It’s a funny saying, isn’t it? “How do you do?” Not the most obvious choice for a first meeting greeting.
Most of you will have seen the Evil for Crestline auction happening over here. If not, please go look now. See how I said please? The event, among other things, has brought to my mind again just how many amazing people I’ve encountered on my odd little writerly journey.
I’ve met the best people. The best. And the odd thing is, some of them are brand new, never published a thing people, and some of them are massively prolific professional authors. Some of them are “Indies” and some are Traditionally published. Some of them “know people” and some of them don’t even know who they should know. Many of them believe very strongly about how this process should go, and many of those are on exactly opposite sides of the fence. Any fence.
And they all rock.
Because it turns out none of that matters. It doesn’t. What matters is a busy editor giving a chance to a clueless author who doesn’t even know what a passive verb is. What matters is a pro at a convention seeing someone at her very first panel who is absolutely petrified and flashing a purse filled with chocolate, a smile and an “I’ve got us covered.” What matters is a hopeful author with her eyes full of stars taking a hard crit on the chin, reeling, and then shaking it off, standing up with even more determination and saying, “Yeah, I can do this. Give me another shot.”
What matters is a bunch of people hearing about a tragedy and not even questioning for a second that they are going to do something to help.

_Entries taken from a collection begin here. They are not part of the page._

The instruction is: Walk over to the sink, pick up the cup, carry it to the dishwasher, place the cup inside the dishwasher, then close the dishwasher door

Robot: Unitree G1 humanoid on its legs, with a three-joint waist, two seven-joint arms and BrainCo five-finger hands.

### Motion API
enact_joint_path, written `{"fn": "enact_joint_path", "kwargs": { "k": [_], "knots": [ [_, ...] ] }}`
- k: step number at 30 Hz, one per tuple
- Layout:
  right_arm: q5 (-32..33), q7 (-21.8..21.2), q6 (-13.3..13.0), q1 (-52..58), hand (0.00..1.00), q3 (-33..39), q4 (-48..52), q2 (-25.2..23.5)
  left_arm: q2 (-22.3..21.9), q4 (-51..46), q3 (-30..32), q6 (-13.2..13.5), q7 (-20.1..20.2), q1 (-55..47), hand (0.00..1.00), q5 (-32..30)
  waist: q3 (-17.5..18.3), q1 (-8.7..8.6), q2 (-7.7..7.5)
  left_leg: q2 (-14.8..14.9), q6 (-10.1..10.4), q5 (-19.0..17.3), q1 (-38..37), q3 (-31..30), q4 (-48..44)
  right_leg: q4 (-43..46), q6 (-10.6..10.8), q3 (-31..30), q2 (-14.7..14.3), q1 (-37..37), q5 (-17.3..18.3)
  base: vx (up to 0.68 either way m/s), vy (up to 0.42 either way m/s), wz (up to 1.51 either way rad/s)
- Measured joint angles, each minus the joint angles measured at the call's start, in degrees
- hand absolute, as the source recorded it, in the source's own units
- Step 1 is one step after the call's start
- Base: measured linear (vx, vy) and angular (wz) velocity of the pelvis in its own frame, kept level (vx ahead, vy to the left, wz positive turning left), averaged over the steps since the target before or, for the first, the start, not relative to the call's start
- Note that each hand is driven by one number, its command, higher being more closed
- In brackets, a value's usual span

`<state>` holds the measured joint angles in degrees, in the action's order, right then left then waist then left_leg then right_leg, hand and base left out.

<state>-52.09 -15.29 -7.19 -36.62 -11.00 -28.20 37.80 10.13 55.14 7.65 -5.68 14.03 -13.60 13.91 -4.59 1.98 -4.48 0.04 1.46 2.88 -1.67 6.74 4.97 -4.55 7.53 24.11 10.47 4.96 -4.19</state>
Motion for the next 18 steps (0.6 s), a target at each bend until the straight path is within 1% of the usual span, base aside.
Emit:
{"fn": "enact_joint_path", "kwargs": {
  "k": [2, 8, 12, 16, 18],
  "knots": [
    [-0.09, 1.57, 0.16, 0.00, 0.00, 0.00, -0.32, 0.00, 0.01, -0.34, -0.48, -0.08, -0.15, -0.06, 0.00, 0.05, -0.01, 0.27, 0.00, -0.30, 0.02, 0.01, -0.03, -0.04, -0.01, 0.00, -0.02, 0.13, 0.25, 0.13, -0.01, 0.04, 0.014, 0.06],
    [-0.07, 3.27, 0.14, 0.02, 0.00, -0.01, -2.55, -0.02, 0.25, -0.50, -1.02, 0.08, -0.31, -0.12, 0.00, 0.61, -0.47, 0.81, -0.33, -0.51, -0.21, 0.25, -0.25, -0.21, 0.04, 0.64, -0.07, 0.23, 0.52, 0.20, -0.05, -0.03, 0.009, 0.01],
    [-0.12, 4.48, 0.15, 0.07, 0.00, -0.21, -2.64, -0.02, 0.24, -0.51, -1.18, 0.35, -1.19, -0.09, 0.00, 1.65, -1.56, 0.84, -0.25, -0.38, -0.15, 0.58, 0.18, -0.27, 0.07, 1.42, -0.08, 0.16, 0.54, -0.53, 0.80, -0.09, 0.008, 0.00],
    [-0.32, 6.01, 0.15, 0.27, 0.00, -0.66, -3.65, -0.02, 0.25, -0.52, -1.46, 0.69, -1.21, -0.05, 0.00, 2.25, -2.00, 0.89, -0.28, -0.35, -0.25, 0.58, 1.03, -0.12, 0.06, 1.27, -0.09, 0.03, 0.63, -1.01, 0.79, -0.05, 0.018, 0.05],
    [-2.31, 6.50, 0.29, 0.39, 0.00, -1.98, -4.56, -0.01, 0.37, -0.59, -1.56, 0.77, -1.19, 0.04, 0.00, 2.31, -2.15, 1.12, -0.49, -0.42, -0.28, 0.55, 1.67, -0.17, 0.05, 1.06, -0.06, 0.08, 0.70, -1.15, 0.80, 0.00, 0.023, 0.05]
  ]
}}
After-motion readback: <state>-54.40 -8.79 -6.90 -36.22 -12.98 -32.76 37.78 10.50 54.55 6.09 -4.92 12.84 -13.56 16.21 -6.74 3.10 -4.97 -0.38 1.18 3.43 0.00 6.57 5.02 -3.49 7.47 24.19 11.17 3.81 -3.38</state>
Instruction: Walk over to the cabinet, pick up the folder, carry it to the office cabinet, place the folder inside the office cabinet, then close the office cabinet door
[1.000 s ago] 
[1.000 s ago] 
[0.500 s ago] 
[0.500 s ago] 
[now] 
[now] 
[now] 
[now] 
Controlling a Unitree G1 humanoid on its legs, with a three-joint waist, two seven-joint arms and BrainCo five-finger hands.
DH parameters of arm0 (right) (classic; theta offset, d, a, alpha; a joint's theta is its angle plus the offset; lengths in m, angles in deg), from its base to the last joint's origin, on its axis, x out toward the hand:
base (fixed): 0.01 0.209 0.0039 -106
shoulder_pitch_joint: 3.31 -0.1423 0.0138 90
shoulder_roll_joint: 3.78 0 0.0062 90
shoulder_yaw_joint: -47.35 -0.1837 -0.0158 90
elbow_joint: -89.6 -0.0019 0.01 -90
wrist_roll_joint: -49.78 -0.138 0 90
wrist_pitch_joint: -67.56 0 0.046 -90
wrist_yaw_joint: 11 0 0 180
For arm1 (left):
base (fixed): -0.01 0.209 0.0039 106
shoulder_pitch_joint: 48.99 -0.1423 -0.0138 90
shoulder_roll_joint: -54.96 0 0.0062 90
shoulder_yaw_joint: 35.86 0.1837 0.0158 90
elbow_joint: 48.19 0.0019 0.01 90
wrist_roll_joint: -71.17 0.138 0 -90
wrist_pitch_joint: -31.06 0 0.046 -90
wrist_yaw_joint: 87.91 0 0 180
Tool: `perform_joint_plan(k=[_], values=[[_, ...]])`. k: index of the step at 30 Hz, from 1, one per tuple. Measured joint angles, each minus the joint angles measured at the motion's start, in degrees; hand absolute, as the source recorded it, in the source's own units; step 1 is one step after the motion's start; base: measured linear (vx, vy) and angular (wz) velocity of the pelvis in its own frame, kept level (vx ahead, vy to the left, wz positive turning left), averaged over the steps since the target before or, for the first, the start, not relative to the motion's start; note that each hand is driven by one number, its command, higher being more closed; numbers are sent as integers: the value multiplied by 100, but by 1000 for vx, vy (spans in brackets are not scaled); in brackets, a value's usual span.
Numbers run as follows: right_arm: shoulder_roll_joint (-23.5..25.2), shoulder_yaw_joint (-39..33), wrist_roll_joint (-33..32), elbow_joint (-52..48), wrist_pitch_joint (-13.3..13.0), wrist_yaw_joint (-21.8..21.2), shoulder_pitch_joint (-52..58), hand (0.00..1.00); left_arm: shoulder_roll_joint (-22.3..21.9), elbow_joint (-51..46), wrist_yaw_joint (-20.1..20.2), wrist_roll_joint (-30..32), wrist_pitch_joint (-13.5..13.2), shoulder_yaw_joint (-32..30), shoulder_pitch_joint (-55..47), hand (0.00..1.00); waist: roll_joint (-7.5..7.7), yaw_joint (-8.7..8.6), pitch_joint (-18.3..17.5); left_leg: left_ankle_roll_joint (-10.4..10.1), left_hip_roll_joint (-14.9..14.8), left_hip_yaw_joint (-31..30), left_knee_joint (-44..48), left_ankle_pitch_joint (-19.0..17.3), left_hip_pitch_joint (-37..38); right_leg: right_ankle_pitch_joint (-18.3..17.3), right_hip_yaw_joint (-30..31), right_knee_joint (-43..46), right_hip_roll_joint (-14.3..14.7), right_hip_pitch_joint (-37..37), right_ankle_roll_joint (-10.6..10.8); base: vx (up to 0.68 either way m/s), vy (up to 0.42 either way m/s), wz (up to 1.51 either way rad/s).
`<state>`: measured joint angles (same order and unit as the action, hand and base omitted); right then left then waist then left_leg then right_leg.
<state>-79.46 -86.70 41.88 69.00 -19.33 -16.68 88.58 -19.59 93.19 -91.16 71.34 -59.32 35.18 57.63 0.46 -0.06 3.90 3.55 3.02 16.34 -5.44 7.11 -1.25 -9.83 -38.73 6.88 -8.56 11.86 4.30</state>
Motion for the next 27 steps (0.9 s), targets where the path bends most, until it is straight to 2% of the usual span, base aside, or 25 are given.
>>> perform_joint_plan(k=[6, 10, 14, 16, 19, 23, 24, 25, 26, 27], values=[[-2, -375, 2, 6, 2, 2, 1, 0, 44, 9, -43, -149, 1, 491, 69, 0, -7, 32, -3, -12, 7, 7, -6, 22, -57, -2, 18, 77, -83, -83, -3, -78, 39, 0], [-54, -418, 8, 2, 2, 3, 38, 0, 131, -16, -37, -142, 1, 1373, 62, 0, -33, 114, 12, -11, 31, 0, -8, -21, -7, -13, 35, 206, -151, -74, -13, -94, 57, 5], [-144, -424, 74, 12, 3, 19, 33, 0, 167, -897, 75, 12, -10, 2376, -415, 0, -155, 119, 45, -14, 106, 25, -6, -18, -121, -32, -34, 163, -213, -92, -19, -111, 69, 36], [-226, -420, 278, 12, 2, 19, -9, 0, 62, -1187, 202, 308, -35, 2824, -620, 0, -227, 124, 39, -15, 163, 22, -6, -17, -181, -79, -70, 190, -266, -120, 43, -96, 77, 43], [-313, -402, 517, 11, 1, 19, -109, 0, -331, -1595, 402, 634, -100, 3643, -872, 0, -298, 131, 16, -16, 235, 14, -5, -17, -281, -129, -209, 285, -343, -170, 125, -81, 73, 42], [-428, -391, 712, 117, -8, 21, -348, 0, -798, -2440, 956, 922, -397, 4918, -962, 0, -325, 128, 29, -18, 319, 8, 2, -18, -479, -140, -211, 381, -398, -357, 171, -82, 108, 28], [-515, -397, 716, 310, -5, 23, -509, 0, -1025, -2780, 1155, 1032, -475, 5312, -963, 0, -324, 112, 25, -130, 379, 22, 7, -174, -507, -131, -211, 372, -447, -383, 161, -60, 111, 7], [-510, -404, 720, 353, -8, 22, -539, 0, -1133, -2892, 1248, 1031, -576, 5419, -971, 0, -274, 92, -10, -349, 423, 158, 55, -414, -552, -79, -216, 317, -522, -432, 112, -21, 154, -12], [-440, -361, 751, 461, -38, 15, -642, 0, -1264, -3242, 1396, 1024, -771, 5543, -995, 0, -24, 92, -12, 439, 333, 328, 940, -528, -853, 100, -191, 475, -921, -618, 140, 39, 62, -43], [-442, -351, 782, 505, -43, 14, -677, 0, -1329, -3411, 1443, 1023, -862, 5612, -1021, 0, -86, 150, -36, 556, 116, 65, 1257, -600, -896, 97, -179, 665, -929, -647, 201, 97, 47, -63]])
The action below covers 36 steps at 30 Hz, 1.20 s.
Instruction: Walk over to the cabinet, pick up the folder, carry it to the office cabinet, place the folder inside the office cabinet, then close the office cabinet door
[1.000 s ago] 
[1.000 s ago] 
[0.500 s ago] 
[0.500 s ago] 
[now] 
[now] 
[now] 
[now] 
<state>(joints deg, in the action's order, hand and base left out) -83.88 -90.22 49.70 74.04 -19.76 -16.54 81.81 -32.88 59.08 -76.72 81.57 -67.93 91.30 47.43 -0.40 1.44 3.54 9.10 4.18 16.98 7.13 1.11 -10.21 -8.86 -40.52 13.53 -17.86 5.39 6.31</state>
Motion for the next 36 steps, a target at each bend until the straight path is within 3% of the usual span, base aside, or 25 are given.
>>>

Not for a second. Of course they will. Great people.
How do you do?
Maybe that makes sense after all. Maybe, life is less about looking in the mirror and liking what you see, and more about lying down at night before bed and liking what you did that day. Not liking what your sales were, or what you wrote even, not liking your Amazon ranking, not liking who you know or who knows you, but liking what you did. Maybe, “How do you do?” is the most important thing we can know about anyone, and that’s why it’s the first thing we ask.
It’s probably the last thing we ask too. When the dust settles and the smoke clears, we’ll stand up, brush off the crud and give a little shake. Maybe we’ll laugh and say, “How did I do?”